What's caused the uproar is the mixing of human stem cells with embryonic animals to create new species. 

Biotechnology activist Jeremy Rifkin is opposed to crossing species boundaries, because he believes animals have the right to exist without being tampered with or crossed with another species. 

He concedes that these studies would lead to some medical breakthroughs. Still, they should not be done. 

"There are other ways to advance medicine and human health besides going out into the strange, brave new world of chimeric animals," Rifkin said, adding that sophisticated computer models can substitute for experimentation on live animals. 

"One doesn't have to be religious or into animal rights to think this doesn't make sense," he continued. "It's the scientists who want to do this. They've now gone over the edge into the pathological domain." 

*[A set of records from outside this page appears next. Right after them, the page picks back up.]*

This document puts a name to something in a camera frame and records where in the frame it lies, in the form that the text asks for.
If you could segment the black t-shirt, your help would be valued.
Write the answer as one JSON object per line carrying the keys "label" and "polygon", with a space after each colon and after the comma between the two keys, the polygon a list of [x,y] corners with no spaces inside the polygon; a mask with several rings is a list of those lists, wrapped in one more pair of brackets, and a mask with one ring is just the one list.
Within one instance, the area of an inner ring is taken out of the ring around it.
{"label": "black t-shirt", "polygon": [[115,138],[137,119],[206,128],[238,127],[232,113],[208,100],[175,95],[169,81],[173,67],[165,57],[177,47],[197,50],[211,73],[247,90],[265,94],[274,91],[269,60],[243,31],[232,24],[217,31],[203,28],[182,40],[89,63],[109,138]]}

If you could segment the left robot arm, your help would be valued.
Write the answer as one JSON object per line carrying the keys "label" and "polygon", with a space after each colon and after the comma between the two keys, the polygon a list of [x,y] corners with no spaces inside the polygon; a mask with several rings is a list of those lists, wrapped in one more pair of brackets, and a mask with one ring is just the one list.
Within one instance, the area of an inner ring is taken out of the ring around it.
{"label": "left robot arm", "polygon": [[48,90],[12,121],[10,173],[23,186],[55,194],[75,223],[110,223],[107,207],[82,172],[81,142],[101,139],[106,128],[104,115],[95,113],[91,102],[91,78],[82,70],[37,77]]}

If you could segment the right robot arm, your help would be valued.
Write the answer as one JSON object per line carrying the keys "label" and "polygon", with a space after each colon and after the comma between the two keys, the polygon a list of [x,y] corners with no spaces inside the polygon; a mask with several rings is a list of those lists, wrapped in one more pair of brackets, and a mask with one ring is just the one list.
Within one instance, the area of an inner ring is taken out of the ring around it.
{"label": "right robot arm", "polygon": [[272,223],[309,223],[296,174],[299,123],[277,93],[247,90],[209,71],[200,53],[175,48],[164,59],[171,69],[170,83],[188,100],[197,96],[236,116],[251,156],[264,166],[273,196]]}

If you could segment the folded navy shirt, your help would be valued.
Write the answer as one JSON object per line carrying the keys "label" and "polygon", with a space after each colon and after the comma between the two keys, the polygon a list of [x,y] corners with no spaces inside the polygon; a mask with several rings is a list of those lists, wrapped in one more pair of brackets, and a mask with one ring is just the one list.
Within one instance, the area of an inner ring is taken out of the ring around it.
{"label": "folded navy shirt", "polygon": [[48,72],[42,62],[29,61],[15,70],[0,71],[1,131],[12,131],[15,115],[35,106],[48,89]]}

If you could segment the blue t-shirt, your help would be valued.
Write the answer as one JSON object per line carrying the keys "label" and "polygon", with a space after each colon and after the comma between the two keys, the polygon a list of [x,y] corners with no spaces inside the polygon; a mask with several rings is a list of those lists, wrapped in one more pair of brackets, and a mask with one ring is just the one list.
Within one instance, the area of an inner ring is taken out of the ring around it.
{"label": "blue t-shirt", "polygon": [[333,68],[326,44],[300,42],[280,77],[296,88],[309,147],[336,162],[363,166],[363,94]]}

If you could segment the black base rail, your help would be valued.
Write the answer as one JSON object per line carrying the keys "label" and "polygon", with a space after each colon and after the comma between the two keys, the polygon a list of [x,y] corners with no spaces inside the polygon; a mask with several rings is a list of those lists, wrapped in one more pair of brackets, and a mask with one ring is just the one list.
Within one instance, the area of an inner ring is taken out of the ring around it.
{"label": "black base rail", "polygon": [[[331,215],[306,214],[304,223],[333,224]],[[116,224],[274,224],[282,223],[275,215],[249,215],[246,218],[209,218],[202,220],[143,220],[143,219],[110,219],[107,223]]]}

David Magnus, director of the Stanford Center for Biomedical Ethics at Stanford University, believes the real worry is whether or not chimeras will be put to uses that are problematic, risky, or dangerous. 

*Human Born to Mice Parents?* 

For example, an experiment that would raise concerns, he said, is genetically engineering mice to produce human sperm and eggs, then doing in vitro fertilization to produce a child whose parents are a pair of mice. 

"Most people would find that problematic," Magnus said, "but those uses are bizarre and not, to the best of my knowledge, anything that anybody is remotely contemplating. Most uses of chimeras are actually much more relevant to practical concerns." 

Last year Canada passed the Assisted Human Reproduction Act, which bans chimeras. Specifically, it prohibits transferring a nonhuman cell into a human embryo and putting human cells into a nonhuman embryo. 

Cynthia Cohen is a member of Canada's Stem Cell Oversight Committee, which oversees research protocols to ensure they are in accordance with the new guidelines. 

She believes a ban should also be put into place in the U.S. 

Creating chimeras, she said, by mixing human and animal gametes (sperms and eggs) or transferring reproductive cells, diminishes human dignity. 

"It would deny that there is something distinctive and valuable about human beings that ought to be honored and protected," said Cohen, who is also the senior research fellow at Georgetown University's Kennedy Institute of Ethics in Washington, D.C.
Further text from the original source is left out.